The book under review is a record of Track-II ‘Intel Dialogue’ (intelligence dialogue) during 2016-2017 between former ISI Chief Gen. Asad Durrani (1990-92) and former RAW chief A.S. Dulat (1999-2000) in Istanbul, Bangkok and Kathmandu, moderated and recorded by senior journalist Aditya Sinha. It covers practically all facets of India-Pakistan issues, personal interpretations of both on bilateral and multi-lateral developments, including intelligence and their recommendations for the future.
However, neither Dulat nor Durrani could claim that they had the ‘trust’ of their governments. This is not due to their fault but due to changed circumstances in their countries. Durrani had a reputation as a non-political intelligence chief who risked many bumps in his career, according to Hein G.Kiessling of the Ludwig Maximilian University, author of a history of the ISI (Faith, Unity Discipline—The ISI of Pakistan, 2016). The book is considered to be a semi-official account, as ISI had supplied official versions to the author.
Naseerullah Babar, a creator of the Taliban along with Col Imam
In 1988, Zia was so annoyed with Durrani for giving a lecture on democracy at the National Defence College that he blocked his promotion. In 1990, prime minister Nawaz Sharif reluctantly appointed him ISI chief, but removed him in March 1992. After the publication of the book under review, he has been called to order by his GHQ at the suggestion of Nawaz Sharif for violating the military code of conduct in airing views deemed against the official stand, especially the Abbottabad operation involving Osama bin Laden.
Dulat, who worked for long years on the Kashmir desk in the Intelligence Bureau, was a very successful RAW chief. In 2000, PM Atal Bihari Vajpayee chose him as adviser for the crucial Kashmir dialogue. Dulat reveals that it was his idea to suggest to the newly elected prime minister, Narendra Modi, to invite Nawaz Sharif for his swearing-in ceremony in 2014, as his contacts in Srinagar had suggested that “he was keen to come”. He confirmed this through Durrani and passed it on to the new ‘bigwigs’.

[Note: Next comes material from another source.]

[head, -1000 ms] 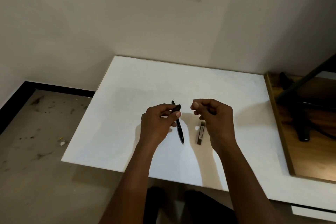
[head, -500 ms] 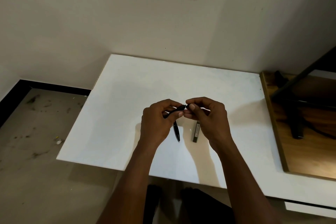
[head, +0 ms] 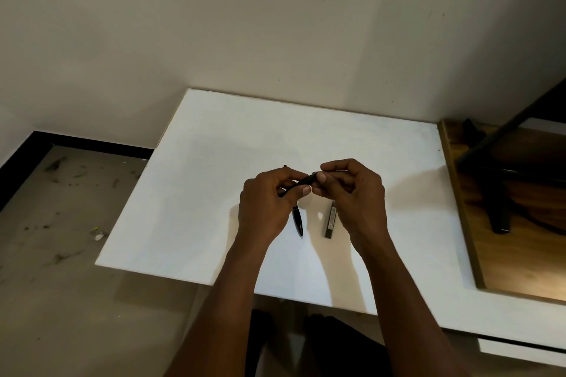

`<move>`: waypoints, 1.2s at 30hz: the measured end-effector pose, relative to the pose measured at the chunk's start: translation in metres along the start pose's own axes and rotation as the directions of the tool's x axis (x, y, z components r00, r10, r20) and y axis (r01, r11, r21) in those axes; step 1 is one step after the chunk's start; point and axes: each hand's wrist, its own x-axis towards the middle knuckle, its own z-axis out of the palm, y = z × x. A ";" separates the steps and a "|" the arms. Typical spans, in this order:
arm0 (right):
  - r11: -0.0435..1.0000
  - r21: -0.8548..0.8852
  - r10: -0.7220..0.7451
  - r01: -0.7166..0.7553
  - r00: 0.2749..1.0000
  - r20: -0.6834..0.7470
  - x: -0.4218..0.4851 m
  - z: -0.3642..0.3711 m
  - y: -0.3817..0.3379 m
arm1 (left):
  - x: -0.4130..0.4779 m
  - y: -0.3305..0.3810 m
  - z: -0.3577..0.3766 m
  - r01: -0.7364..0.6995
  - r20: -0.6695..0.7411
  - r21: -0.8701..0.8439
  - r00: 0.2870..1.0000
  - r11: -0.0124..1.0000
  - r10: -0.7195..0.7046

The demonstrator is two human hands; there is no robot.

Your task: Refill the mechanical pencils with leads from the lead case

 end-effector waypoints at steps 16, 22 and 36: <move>0.930 0.303 0.185 -0.206 0.978 0.097 -0.005 0.016 -0.002 | -0.005 0.020 0.001 0.298 0.138 -0.505 0.954 0.810 -0.265; 0.890 0.336 0.229 -0.309 0.939 0.257 -0.002 0.011 -0.002 | -0.003 0.020 0.001 0.399 0.266 -0.602 0.917 0.692 -0.297; 0.242 0.945 0.225 -0.218 0.960 0.164 0.009 -0.028 -0.005 | -0.006 0.013 -0.015 0.546 0.513 -0.371 0.794 0.751 -0.325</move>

A typical Track-II should include the dialogue partners’ frank assessment of intentions, capability and vulnerability of both countries to allow people to judge, even in posterity, whether a real confrontation between them was in the offing. It is good that Durrani had revealed that there was no possibility of an India-Pakistan war when the ‘Gates Mission’ in May 1990 had triggered fears of a nuclear confrontation. This was in the wake of a sudden spurt in the Kashmir insurgency, Pakistan’s Zarb-e-Momin exercises and India’s retaliatory action.
But Durrani is not as revealing on other issues, which had deeply disturbed India even when he was holding office. Kiessling wrote that Durrani headed the ISI (August 1990 to March 1992) during “a period when Kashmir, Afghanistan and internal affairs were the ISI’s main concerns”. Yet he does not reveal how and why turbulence had suddenly burst open in Kashmir in December 1989, after Rubaiya Sayeed’s abduction just prior to his taking over as ISI chief.
Even the late Hamid Gul had frankly told the then RAW chief, A.K. Verma, in the 1980s, during their initial secret Track-I meeting in Amman, that Pakistan was backing Sikh terrorism as it was afraid of India. He said that they would stop supporting terrorism if India made enough movements towards confidence building measures (CBMs). On his part, he did make certain movements which had benefited India. That type of frankness was absent in Durrani. On May 5, 2011, he was quoted by Reuters as saying, “Terrorism is a technique of war, and therefore an instrument of policy”. He had made the statement when the Guantanamo interrogation documents, connecting the ISI with terrorism, were leaked.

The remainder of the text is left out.